The young, confident, bright-eyed do-gooder, Doctor Bashir (Alexander Siddig), as seen here with his best bud; the devious, mysterious, quasi-villian Garak (Andrew Robinson), is kind of the hopeful hero of the group. He has that optimist’s spirit where you just kind of have to root for him or it makes you a bad person.

Jake: Can you let me out now? He’s been singing the Full House theme song for an hour!

Then there’s Commander Sisko’s son Jake (Cirroc Lofton) and his buddy Nog. (Aron Eisenberg) Jake’s alright I suppose, but it turns out I’m a big Nog fan. Actually, I like all the Ferengis. They really do add a great deal to the series.
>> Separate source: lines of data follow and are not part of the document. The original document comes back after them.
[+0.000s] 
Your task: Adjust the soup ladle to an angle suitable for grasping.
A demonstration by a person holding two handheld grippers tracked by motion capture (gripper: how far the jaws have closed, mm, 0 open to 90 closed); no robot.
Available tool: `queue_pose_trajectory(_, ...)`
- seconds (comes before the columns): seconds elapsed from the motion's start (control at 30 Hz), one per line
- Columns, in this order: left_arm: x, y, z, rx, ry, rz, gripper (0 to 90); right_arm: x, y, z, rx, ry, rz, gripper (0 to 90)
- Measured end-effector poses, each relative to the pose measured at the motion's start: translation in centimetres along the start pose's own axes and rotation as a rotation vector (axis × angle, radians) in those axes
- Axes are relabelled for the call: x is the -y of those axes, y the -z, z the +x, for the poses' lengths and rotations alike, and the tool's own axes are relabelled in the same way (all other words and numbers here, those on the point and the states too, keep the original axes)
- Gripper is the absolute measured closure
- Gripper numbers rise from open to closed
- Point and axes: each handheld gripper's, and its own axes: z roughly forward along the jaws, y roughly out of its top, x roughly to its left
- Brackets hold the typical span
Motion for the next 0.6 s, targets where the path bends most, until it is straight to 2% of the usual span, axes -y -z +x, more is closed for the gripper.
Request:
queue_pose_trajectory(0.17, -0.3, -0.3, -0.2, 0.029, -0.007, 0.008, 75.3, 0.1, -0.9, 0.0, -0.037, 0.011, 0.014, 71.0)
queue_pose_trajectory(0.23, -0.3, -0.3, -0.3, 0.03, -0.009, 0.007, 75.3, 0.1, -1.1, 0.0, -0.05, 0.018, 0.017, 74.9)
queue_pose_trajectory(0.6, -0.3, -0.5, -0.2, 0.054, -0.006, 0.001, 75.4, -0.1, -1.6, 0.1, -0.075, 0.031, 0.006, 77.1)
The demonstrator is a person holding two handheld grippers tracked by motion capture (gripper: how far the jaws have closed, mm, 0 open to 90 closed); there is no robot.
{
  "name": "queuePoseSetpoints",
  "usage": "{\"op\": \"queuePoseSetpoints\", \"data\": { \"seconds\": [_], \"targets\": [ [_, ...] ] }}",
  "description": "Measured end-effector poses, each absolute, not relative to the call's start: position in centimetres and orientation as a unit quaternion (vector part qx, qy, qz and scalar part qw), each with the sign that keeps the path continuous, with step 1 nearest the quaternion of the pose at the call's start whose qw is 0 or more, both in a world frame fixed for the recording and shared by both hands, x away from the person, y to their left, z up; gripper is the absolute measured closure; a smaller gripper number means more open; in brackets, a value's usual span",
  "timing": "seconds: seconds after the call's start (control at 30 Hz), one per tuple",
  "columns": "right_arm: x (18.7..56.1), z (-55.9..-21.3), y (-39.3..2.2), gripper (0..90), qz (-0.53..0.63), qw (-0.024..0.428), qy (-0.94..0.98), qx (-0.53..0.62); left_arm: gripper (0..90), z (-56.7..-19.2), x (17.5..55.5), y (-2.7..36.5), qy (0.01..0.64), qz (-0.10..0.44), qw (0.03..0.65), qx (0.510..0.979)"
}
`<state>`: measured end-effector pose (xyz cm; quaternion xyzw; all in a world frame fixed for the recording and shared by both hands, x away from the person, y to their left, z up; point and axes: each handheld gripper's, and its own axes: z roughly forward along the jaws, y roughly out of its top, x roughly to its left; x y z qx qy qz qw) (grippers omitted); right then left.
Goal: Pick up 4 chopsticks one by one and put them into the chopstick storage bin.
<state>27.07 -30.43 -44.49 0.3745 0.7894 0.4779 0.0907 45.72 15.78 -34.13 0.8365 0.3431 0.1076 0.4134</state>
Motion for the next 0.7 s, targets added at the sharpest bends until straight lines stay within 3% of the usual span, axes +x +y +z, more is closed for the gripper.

Garak, Rom, and Nog are not series regulars. There’s many more; Gul DuKat (Marc Alaimo), Kai Winn, (Louise Fletcher) Vedek Bareil (Philip Anglim), who all are just as important to Deep Space 9 as anyone. Garak’s in almost every episode of season three. The show is a far cry from TOS’s one-episode-per-non-regular-unless-your-dumb-as hell-Harry-Mudd-then- you-can-come-back-for-a-second-episode policy. Of course its totally different, but in many ways still holds onto it’s spirit. DS9 has grasped hold of Star Trek’s political side and ran with it. The show’s tension is built on a political foundation. DS9 has taken issues we face, and have faced as a planet, and transferred it to the galaxy. Leaving VOY with Star Trek’s love for discovery and exploration, the scientific and the insane and unknown. So keep flying Voyager, and you keep fighting the good fight Deep Space 9. The second half of the trek through Trek is starting off very nicely indeed.